Data entries

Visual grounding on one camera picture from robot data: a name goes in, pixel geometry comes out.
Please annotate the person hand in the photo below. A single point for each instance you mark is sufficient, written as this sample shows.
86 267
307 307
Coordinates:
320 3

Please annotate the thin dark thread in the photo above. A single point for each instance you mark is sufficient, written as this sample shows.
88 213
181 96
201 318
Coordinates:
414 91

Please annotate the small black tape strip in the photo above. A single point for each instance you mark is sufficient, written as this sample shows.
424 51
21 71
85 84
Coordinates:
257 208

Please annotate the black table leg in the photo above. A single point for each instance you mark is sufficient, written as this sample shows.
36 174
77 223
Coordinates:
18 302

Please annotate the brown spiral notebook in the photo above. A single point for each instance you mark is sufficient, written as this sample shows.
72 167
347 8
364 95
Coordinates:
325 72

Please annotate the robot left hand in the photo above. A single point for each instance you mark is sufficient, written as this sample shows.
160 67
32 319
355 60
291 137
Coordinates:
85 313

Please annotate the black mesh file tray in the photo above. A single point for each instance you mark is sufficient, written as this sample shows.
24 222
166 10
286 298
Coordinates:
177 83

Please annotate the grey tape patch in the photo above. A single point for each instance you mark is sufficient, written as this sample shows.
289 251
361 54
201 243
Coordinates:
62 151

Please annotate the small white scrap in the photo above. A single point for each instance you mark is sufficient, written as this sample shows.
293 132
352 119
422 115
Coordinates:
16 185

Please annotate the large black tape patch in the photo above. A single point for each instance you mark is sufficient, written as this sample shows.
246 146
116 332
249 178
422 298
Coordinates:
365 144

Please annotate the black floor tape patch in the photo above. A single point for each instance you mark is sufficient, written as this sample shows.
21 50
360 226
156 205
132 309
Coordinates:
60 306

--

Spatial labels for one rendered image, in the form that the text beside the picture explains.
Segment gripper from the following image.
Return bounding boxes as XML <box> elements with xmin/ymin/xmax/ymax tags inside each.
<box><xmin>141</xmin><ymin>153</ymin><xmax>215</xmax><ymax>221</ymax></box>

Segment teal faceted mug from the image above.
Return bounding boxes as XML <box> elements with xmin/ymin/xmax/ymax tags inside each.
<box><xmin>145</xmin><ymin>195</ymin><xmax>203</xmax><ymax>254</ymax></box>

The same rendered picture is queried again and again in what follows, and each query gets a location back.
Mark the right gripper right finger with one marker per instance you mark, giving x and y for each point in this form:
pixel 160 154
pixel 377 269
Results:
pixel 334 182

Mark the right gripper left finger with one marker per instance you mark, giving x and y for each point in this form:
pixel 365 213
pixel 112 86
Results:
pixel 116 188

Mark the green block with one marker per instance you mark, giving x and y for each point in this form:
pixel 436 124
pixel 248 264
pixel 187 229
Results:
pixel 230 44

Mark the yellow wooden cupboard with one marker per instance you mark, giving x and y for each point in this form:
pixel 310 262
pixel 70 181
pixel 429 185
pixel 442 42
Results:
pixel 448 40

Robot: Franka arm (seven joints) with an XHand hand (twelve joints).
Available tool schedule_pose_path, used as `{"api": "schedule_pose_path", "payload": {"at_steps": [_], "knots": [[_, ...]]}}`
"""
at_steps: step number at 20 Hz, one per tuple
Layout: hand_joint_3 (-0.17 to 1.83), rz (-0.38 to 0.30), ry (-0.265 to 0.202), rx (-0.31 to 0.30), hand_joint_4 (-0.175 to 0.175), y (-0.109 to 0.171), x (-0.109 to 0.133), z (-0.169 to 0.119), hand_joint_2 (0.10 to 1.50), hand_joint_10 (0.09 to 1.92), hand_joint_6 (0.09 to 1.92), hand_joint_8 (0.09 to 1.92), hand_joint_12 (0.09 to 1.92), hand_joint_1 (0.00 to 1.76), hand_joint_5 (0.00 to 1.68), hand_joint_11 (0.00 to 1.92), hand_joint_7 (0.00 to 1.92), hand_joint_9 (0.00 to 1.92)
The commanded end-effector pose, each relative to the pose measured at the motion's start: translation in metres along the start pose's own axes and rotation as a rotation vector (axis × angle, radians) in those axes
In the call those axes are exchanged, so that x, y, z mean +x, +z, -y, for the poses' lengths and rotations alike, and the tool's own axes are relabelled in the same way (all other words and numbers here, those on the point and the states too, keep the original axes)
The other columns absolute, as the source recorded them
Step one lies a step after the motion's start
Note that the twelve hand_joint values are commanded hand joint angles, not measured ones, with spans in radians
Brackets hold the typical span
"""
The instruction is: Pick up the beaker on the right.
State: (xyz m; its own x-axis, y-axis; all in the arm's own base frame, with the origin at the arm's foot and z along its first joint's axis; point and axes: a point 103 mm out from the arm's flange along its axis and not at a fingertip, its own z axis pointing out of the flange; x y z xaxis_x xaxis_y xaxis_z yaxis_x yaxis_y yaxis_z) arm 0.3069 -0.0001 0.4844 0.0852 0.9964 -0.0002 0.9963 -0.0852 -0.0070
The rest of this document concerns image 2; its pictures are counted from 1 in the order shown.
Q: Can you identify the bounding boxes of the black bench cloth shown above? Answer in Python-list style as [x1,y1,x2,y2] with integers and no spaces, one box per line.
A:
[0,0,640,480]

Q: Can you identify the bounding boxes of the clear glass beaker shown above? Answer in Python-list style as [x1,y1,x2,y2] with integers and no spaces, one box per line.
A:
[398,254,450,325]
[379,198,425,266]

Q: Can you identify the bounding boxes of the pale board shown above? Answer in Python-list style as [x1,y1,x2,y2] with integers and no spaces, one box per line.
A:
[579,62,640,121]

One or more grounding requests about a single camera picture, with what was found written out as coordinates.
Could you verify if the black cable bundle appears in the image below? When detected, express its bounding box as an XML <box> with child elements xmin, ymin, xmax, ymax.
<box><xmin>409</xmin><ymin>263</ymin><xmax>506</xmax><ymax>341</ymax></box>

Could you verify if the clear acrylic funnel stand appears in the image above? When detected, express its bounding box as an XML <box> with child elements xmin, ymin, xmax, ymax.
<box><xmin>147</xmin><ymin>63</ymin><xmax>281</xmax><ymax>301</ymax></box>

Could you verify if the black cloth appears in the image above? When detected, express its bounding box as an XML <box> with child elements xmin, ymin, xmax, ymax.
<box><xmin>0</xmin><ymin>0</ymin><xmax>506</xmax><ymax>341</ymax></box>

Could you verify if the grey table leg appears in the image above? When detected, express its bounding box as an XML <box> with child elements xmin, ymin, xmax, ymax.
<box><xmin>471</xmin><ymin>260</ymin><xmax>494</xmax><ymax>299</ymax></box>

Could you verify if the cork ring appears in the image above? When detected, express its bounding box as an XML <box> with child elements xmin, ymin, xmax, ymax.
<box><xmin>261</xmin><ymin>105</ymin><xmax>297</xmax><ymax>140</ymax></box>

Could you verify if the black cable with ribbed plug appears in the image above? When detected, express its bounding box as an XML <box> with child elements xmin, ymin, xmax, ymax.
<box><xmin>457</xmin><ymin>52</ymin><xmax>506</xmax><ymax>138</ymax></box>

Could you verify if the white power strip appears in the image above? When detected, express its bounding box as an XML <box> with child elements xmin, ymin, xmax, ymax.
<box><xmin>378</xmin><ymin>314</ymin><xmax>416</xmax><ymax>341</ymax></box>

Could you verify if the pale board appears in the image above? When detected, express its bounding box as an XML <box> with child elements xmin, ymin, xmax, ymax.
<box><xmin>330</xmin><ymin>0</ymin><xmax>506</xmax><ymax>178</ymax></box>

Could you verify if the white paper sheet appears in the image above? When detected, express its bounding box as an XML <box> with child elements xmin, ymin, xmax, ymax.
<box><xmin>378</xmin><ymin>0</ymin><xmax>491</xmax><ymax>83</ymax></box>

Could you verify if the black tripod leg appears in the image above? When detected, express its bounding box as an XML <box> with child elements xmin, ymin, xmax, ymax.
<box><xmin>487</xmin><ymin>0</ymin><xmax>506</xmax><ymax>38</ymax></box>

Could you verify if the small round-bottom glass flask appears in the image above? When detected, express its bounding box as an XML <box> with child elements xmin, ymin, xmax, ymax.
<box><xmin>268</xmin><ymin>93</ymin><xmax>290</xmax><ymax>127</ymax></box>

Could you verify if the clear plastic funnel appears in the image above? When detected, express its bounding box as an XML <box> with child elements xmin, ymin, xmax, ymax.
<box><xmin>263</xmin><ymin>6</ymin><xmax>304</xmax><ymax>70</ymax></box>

▸ Exercise details
A single number, please: how many lines in the data above contain the string "grounding"?

▸ Solved problem
2